Exercise: Beginning with the line that contains "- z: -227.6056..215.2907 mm", reproduce every line through the end of the records below exactly, and leave the pictures out.

Task data:
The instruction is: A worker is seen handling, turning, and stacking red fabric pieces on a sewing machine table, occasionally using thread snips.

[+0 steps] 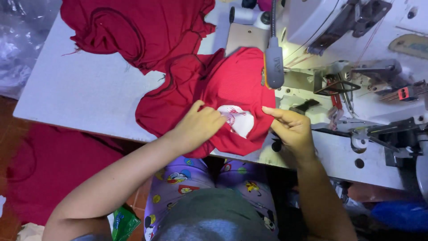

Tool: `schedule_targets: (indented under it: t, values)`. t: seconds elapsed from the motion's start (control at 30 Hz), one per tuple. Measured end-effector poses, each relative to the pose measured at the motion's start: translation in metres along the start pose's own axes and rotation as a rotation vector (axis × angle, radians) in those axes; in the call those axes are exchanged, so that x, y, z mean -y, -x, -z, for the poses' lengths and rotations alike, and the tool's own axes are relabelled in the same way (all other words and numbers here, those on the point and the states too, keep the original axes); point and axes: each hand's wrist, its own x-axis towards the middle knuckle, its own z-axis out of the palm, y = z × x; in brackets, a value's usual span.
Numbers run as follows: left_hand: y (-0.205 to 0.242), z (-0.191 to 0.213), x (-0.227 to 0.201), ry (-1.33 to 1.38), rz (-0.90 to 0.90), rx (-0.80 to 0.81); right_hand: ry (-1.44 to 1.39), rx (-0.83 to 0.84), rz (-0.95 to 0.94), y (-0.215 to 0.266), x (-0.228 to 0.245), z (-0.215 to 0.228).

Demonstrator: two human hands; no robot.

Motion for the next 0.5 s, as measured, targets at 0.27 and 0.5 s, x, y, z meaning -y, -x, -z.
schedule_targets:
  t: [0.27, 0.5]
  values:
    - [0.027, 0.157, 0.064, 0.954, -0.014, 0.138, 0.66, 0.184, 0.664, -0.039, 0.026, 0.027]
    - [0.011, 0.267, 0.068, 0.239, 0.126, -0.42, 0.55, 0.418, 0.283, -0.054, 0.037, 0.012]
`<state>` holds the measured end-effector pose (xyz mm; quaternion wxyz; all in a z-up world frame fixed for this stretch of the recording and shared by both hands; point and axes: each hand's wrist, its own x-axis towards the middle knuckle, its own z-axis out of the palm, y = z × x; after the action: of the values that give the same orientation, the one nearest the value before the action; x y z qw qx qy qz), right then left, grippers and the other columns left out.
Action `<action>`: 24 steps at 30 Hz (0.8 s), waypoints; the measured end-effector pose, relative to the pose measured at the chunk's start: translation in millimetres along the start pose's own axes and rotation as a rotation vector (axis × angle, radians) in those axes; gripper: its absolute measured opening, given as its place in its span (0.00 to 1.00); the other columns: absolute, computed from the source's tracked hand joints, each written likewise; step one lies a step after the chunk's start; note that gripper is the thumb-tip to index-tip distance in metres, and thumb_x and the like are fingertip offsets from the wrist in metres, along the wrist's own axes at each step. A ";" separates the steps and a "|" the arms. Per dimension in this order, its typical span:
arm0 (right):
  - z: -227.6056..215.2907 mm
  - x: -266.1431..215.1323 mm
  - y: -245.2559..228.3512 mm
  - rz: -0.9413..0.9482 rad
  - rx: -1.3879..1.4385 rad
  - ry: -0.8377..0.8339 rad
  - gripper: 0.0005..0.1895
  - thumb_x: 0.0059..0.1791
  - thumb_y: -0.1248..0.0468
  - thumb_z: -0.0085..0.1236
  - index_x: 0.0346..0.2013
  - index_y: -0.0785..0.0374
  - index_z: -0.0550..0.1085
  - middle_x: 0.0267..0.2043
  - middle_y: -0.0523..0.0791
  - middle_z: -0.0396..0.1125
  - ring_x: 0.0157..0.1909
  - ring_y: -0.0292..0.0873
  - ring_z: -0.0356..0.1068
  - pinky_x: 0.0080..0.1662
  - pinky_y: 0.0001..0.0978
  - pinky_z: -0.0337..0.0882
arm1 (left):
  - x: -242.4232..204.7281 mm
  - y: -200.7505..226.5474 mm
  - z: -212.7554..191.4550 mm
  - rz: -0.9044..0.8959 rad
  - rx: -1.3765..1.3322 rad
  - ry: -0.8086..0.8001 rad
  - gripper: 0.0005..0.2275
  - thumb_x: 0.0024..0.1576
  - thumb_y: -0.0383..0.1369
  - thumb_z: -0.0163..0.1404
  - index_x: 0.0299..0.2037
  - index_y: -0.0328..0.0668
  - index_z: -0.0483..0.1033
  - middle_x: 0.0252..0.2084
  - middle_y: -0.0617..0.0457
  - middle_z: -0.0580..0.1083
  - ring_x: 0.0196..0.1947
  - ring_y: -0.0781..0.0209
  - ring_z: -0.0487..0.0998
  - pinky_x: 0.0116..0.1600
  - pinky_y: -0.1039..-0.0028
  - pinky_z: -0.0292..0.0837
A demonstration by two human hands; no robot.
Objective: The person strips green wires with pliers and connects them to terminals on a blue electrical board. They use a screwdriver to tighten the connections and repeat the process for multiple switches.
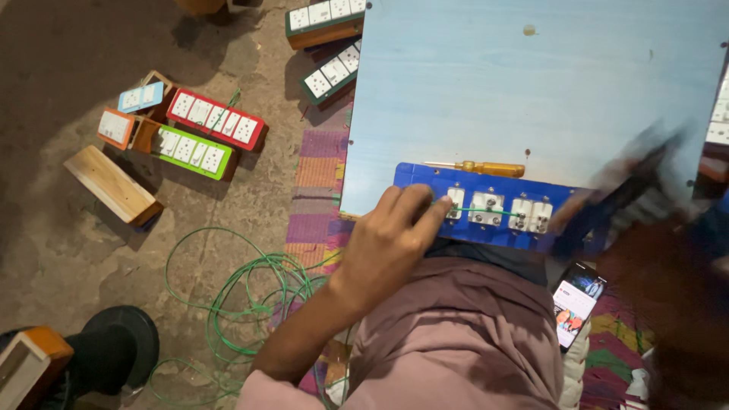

Solution for this exercise:
  - z: -227.6056..215.2907 mm
  - x: -266.1431..215.1323 mm
  - y: -245.2559..228.3512 mm
  - rz: -0.9413..0.9482 rad
  - rx: -1.3879..1.4385 rad
  - ry: -0.8377..0.8339 rad
  - gripper: 0.0005..0.1895
  - thumb_x: 0.0059..0.1791
  - thumb_y: -0.1248..0.0468
  - thumb_z: -0.0085..0.1236
  - index_x: 0.0346..0.2013
  - index_y: -0.0785..0.0374
  - index_z: -0.0550..0.1085
  - middle_x: 0.0267..0.2043
  - middle_y: -0.0523..0.0791
  - middle_z: -0.0396..0.1125
  - ring_x: 0.0157..0.1909
  - ring_y: -0.0292..0.0873
  - ring_z: -0.0356..0.1068
  - pinky_x: 0.0080..0.1662
  - pinky_y: 0.0001..0.0978
  - pinky_z: -0.0337..0.0882
arm1 (left):
  - x: -242.4232..204.7281 mm
  - y: -200.7505..226.5474 mm
  - z: -212.7554..191.4550 mm
  - rz: -0.9044..0.8959 rad
  - rx: -1.3765..1.3322 rad
  - ry: -0.8086..0.8001 rad
  - gripper: 0.0005..0.2275
  - thumb_x: 0.0024..0.1576
  - thumb_y: -0.0383..0.1369
  - thumb_z: -0.0163..0.1404
  - index_x: 0.0299..0.2037
  - index_y: -0.0328..0.0668
  - index_z: -0.0483..0.1033
  - middle_x: 0.0252..0.2084
  - middle_y: -0.0617..0.0457
  - middle_z: -0.0580..0.1083
  - ring_x: 0.0196..0.1947
  - ring_y: -0.0781..0.0209
  - ring_z: -0.0487..0.0998
  - pinky_x: 0.0116..0.1600
  - pinky_y: -0.1039..-0.0028
  - pinky_z: -0.0292..0.0837
A demonstration by two human hands; no robot.
Objective: The person strips green wires with pliers and connects them to terminals on a blue electrical board. They use a screwdriver to tighten the connections and repeat the process for multiple switches.

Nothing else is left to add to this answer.